You May Be Able To Avoid A Debt Settlement Tax
Negotiation can be a great way to reduce your debt to amounts that you can pay off and still be able to eat. There is a possible tax item that you must be aware of however. Debt settlement tax is the taxes owed on the sum of money you are able to forgive through a settlement with a creditor. You may be off the hook however, and here is why.
First off, what is debt settlement?
A negotiation or settlement happens when a debtor makes a deal with their creditor to repay just a part of the total amount owed, in a lump sum, and the rest is forgiven. It's a realistic option for people to get out of debt without filing bankruptcy.
What is the debt settlement tax?
When you settle with a creditor, they are required to file an IRS form 1099 stating that the amount forgiven in a settlement is income and therefore taxable. This happens only if the amount is $600 or greater.
Will I be required to pay this tax?
You won't if you are considered insolvent at the time you settle. In other words, if you have a negative self worth, you owe more than you own, you are considered insolvent and therefore not required to pay the tax. Please see IRS publication 908, Bankruptcy Tax Guide. And be sure to consult with an attorney at tax time.

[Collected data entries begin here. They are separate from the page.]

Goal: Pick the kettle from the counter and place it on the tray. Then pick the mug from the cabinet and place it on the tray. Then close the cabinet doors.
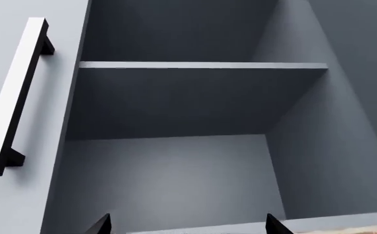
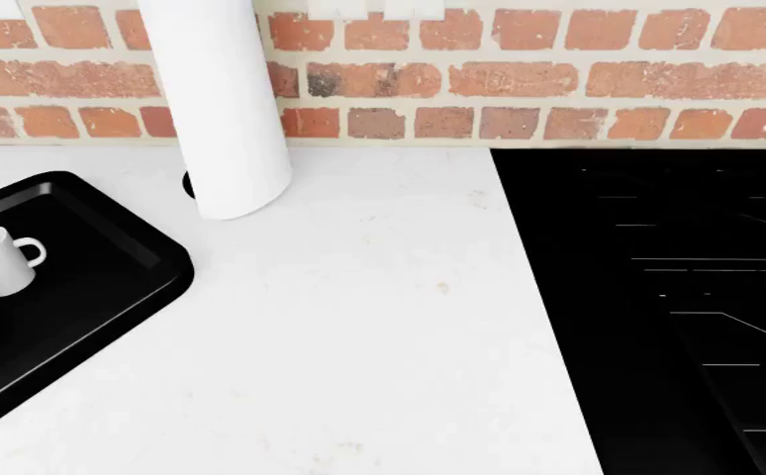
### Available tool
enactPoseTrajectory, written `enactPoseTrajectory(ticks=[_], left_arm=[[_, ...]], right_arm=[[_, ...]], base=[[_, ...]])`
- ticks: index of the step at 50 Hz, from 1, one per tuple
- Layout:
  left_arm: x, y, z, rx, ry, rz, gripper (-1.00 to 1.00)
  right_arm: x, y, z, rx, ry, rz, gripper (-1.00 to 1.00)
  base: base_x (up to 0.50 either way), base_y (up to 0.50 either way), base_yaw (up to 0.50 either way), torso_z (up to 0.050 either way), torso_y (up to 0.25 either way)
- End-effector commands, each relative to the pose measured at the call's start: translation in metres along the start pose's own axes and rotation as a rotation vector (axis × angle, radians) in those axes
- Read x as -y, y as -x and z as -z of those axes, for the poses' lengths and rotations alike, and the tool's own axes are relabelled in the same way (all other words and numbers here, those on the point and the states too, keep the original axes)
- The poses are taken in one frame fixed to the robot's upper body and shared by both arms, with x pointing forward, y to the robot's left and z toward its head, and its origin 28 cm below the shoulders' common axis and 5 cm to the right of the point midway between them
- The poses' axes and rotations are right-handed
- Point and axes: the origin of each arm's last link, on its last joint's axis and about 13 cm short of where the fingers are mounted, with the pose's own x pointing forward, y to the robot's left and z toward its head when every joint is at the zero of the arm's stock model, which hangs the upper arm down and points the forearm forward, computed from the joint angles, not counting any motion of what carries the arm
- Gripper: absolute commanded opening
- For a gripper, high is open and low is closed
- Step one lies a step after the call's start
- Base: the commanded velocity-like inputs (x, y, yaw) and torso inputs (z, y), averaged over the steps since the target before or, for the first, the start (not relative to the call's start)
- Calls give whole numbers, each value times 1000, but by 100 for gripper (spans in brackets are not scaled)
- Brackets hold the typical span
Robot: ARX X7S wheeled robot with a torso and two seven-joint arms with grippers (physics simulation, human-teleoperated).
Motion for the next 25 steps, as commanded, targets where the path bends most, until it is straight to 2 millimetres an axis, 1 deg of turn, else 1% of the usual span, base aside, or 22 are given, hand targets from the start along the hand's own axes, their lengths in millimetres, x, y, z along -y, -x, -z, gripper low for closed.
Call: enactPoseTrajectory(ticks=[1,7,11,14,18,21,25], left_arm=[[-3,2,0,-1,11,-15,100],[-5,3,1,-4,12,-21,100],[-6,3,2,-5,15,-24,100],[-7,4,2,-7,17,-26,100],[-9,4,6,-15,23,-28,100],[-11,5,9,-22,26,-35,100],[-11,10,6,-18,38,-32,100]], right_arm=[[-4,-25,-31,82,-2,-83,100],[-11,-42,-39,107,9,-89,100],[-18,-52,-40,108,6,-99,100],[-24,-60,-37,95,6,-113,100],[-31,-69,-30,77,13,-126,100],[-36,-75,-24,54,-29,-145,100],[-42,-84,-25,44,-84,-175,100]], base=[[0,0,0,0,0],[0,0,3,0,0],[0,0,5,5,0],[0,0,4,4,0],[3,0,2,3,0],[3,0,2,3,0],[3,0,3,3,0]])
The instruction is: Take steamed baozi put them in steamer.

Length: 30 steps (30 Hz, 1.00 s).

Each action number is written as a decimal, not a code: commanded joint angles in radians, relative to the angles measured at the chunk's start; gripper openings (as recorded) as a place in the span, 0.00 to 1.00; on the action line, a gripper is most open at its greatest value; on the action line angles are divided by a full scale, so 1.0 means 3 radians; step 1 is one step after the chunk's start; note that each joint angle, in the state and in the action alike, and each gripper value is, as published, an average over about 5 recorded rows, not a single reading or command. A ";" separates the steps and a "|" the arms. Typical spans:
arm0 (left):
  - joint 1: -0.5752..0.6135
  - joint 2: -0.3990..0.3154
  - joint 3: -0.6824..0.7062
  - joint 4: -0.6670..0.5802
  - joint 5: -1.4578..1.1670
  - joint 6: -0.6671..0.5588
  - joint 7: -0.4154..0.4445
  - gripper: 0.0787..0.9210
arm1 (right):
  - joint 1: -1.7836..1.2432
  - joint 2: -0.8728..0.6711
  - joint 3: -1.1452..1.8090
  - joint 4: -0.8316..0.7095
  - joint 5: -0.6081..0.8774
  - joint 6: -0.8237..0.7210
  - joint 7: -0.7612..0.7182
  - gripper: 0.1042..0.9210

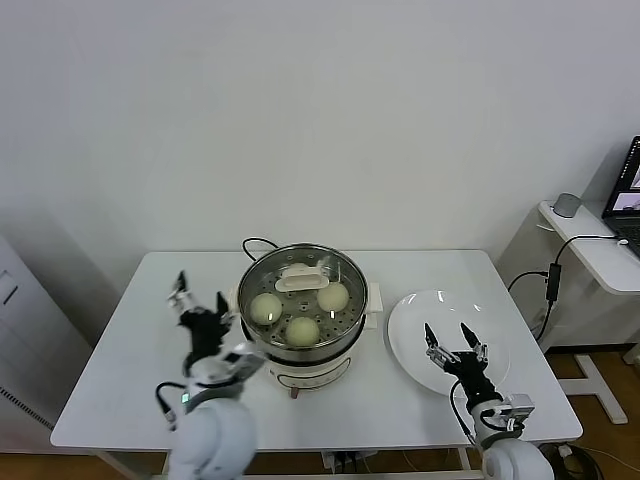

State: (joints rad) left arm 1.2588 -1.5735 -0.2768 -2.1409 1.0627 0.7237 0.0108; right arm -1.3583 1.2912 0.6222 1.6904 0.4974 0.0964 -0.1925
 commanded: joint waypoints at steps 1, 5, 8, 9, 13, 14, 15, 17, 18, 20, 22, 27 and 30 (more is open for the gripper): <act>0.0617 0.0093 -0.1035 -0.0045 -0.1824 -0.2538 -0.0724 0.88 | -0.0160 0.0058 -0.0032 0.0151 -0.0167 0.0124 -0.0087 0.88; 0.0891 0.0074 -0.1082 -0.0006 -0.2303 -0.2856 -0.0630 0.88 | -0.0241 0.0074 -0.0057 0.0188 -0.0172 0.0140 -0.0090 0.88; 0.1051 0.0103 -0.1090 0.0020 -0.2685 -0.3020 -0.0450 0.88 | -0.0283 0.0069 -0.0061 0.0212 -0.0174 0.0132 -0.0084 0.88; 0.1097 0.0109 -0.1088 0.0050 -0.2755 -0.3083 -0.0402 0.88 | -0.0296 0.0066 -0.0061 0.0216 -0.0173 0.0131 -0.0081 0.88; 0.1244 0.0108 -0.1040 0.0199 -0.2880 -0.3248 -0.0333 0.88 | -0.0347 0.0068 -0.0075 0.0213 -0.0168 0.0137 -0.0071 0.88; 0.1290 0.0107 -0.1016 0.0214 -0.2930 -0.3239 -0.0316 0.88 | -0.0364 0.0069 -0.0084 0.0215 -0.0167 0.0138 -0.0069 0.88; 0.1340 0.0110 -0.0988 0.0222 -0.2985 -0.3211 -0.0287 0.88 | -0.0381 0.0069 -0.0095 0.0220 -0.0167 0.0140 -0.0067 0.88; 0.1431 0.0125 -0.0931 0.0219 -0.3080 -0.3135 -0.0209 0.88 | -0.0418 0.0063 -0.0122 0.0234 -0.0168 0.0141 -0.0064 0.88; 0.1468 0.0135 -0.0902 0.0217 -0.3105 -0.3097 -0.0179 0.88 | -0.0437 0.0056 -0.0138 0.0243 -0.0169 0.0143 -0.0060 0.88; 0.1529 0.0145 -0.0852 0.0217 -0.3135 -0.3021 -0.0117 0.88 | -0.0470 0.0043 -0.0168 0.0260 -0.0171 0.0148 -0.0050 0.88; 0.1569 0.0149 -0.0819 0.0221 -0.3149 -0.2908 -0.0070 0.88 | -0.0496 0.0034 -0.0193 0.0279 -0.0172 0.0151 -0.0037 0.88; 0.1637 0.0143 -0.0821 0.0185 -0.3153 -0.2522 0.0026 0.88 | -0.0580 0.0027 -0.0233 0.0349 -0.0175 0.0145 -0.0020 0.88; 0.1688 0.0143 -0.0850 0.0122 -0.3104 -0.2366 0.0063 0.88 | -0.0663 -0.0009 -0.0235 0.0430 -0.0171 0.0068 0.0054 0.88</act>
State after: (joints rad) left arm 1.6793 -1.5353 -0.5241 -2.0917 0.2118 -0.0678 -0.0300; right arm -1.5024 1.2984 0.5653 1.7801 0.4470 0.1377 -0.1995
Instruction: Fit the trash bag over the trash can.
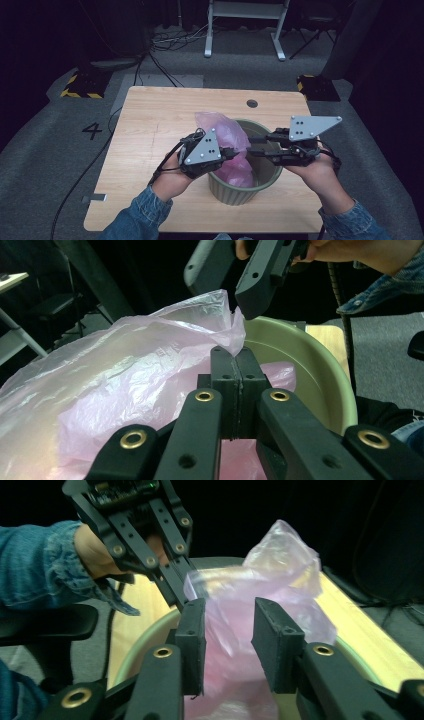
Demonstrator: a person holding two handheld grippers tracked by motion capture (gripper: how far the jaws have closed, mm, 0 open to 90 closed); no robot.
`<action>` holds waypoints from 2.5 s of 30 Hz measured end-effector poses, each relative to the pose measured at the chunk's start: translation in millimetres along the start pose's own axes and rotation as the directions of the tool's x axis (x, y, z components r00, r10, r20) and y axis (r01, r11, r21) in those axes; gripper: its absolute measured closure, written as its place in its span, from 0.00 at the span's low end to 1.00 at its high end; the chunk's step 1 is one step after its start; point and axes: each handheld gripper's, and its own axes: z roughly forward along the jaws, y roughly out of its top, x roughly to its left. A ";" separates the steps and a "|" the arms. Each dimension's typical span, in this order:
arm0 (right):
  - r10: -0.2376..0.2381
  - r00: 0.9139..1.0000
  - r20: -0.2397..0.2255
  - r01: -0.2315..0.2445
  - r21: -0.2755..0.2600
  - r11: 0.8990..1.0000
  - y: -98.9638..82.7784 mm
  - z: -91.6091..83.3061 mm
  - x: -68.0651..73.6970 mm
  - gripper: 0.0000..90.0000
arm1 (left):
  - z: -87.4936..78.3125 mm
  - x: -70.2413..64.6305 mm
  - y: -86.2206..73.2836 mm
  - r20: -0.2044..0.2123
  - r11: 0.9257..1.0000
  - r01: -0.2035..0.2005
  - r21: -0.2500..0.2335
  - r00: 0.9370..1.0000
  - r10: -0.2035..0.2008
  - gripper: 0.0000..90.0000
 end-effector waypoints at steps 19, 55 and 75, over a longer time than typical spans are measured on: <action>0.012 0.997 0.070 -0.014 0.027 1.000 2.6 -14.0 -3.1 1.00 | -20.3 4.5 -6.5 -0.027 0.999 0.007 -0.054 1.000 -0.008 1.00; 0.242 0.909 0.341 -0.284 0.080 0.955 -58.2 -117.2 -38.4 1.00 | -98.6 22.8 -86.1 0.046 0.978 0.149 -0.146 0.989 -0.143 1.00; 0.213 0.916 0.340 -0.260 0.100 0.960 -52.1 -121.7 -21.1 0.98 | -108.9 27.6 -76.9 0.052 0.970 0.190 -0.154 0.982 -0.184 0.51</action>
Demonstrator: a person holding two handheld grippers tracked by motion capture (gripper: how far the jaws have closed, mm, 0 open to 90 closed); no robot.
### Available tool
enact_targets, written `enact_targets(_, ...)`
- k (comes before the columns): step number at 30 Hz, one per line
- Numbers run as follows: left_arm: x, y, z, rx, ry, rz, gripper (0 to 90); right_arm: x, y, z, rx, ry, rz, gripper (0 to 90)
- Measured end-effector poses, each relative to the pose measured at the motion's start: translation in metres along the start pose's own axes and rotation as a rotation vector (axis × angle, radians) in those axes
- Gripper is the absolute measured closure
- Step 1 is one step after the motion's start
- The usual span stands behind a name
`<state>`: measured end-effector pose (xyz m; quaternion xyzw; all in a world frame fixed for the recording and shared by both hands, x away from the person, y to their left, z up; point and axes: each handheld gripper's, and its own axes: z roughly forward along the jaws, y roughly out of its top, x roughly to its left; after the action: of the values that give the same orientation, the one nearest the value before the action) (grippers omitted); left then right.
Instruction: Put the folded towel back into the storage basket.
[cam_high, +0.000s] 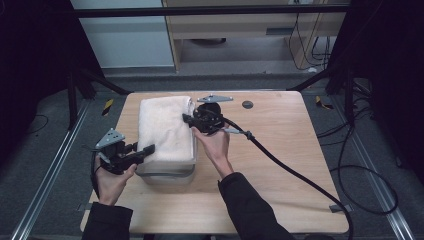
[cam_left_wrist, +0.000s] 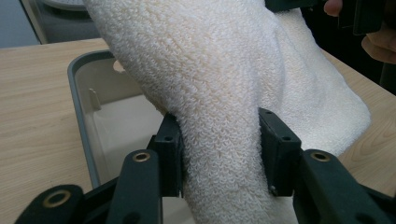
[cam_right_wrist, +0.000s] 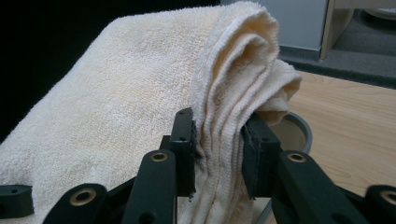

The tax on settlement is used to steer people away from settling
Many debt counselors use the threat of debt settlement tax to scare clients into not considering settling. This is unfortunate as most people that would benefit from debt settlement will not be required to pay the tax. Again, be sure to consult with an attorney.
Debt settlement is a viable option for many folks to get out of debt once and for all. As with everything though, there may be a catch. But don't let the threat of a debt settlment tax stop you from researching settlement. It may be a way out for you.